◆ Exercise instructions: Please restate exactly the lines of the data below, beginning with the line containing "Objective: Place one" and ending with the last line.

◆ Listed entries:
------------------------------------------------------------

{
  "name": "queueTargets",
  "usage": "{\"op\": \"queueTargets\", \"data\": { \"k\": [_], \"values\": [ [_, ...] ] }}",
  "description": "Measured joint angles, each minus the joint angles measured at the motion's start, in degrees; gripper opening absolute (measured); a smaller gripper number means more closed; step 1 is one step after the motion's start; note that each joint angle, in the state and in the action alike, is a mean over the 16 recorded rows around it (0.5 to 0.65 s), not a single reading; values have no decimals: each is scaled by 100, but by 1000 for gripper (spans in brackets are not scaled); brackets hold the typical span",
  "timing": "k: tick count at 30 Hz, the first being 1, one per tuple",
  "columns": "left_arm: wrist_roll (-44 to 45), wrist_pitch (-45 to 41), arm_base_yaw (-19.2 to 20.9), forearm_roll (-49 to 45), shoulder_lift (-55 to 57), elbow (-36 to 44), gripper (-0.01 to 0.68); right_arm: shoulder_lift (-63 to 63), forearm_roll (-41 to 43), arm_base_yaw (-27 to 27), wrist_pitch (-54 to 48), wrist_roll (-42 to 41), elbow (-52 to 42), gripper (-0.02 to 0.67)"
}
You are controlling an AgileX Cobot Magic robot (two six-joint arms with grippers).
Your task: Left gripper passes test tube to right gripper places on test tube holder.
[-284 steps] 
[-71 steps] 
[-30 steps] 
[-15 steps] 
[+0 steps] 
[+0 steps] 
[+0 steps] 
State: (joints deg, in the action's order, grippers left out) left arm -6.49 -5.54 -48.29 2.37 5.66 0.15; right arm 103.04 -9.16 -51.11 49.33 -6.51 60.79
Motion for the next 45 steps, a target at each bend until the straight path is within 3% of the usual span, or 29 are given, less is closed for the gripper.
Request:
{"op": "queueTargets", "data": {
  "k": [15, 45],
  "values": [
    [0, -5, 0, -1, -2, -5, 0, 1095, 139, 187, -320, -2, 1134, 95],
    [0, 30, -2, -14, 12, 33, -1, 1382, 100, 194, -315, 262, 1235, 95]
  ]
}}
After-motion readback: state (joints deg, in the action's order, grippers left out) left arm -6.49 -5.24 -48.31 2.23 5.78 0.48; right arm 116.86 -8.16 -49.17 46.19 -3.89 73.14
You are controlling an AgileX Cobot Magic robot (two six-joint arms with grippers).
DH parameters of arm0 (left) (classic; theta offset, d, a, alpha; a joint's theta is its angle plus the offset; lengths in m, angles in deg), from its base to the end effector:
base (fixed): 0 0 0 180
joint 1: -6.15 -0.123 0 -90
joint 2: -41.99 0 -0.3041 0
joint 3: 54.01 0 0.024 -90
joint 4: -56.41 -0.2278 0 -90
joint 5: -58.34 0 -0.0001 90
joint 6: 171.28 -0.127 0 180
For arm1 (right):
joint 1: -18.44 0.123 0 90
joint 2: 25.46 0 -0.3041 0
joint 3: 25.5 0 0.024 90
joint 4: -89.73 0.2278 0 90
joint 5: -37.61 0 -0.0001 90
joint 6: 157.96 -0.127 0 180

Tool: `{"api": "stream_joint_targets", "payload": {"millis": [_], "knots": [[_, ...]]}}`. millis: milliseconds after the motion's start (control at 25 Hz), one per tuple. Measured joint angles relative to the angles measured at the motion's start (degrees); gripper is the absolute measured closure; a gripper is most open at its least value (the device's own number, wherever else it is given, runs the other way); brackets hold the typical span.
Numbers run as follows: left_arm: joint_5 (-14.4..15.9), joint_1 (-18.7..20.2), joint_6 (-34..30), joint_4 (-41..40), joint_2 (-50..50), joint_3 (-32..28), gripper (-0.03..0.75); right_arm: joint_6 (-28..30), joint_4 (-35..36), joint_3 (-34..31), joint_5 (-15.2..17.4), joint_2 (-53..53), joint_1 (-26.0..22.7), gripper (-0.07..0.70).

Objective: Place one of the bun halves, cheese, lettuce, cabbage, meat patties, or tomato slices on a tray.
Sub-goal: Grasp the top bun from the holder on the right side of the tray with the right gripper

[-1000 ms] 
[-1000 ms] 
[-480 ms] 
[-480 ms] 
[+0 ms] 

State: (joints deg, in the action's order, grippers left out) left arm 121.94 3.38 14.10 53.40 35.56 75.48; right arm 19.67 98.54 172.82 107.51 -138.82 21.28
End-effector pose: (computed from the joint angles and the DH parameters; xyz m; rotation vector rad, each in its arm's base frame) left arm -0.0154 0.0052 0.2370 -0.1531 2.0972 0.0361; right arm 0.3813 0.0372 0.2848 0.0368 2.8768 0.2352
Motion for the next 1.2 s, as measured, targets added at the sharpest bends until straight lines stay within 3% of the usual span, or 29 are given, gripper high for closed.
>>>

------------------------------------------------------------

◆ Output for this task:
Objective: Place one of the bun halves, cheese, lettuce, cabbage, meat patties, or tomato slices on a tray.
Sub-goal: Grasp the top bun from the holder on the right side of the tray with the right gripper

[-1000 ms] 
[-1000 ms] 
[-480 ms] 
[-480 ms] 
[+0 ms] 

State: (joints deg, in the action's order, grippers left out) left arm 121.94 3.38 14.10 53.40 35.56 75.48; right arm 19.67 98.54 172.82 107.51 -138.82 21.28
End-effector pose: (computed from the joint angles and the DH parameters; xyz m; rotation vector rad, each in its arm's base frame) left arm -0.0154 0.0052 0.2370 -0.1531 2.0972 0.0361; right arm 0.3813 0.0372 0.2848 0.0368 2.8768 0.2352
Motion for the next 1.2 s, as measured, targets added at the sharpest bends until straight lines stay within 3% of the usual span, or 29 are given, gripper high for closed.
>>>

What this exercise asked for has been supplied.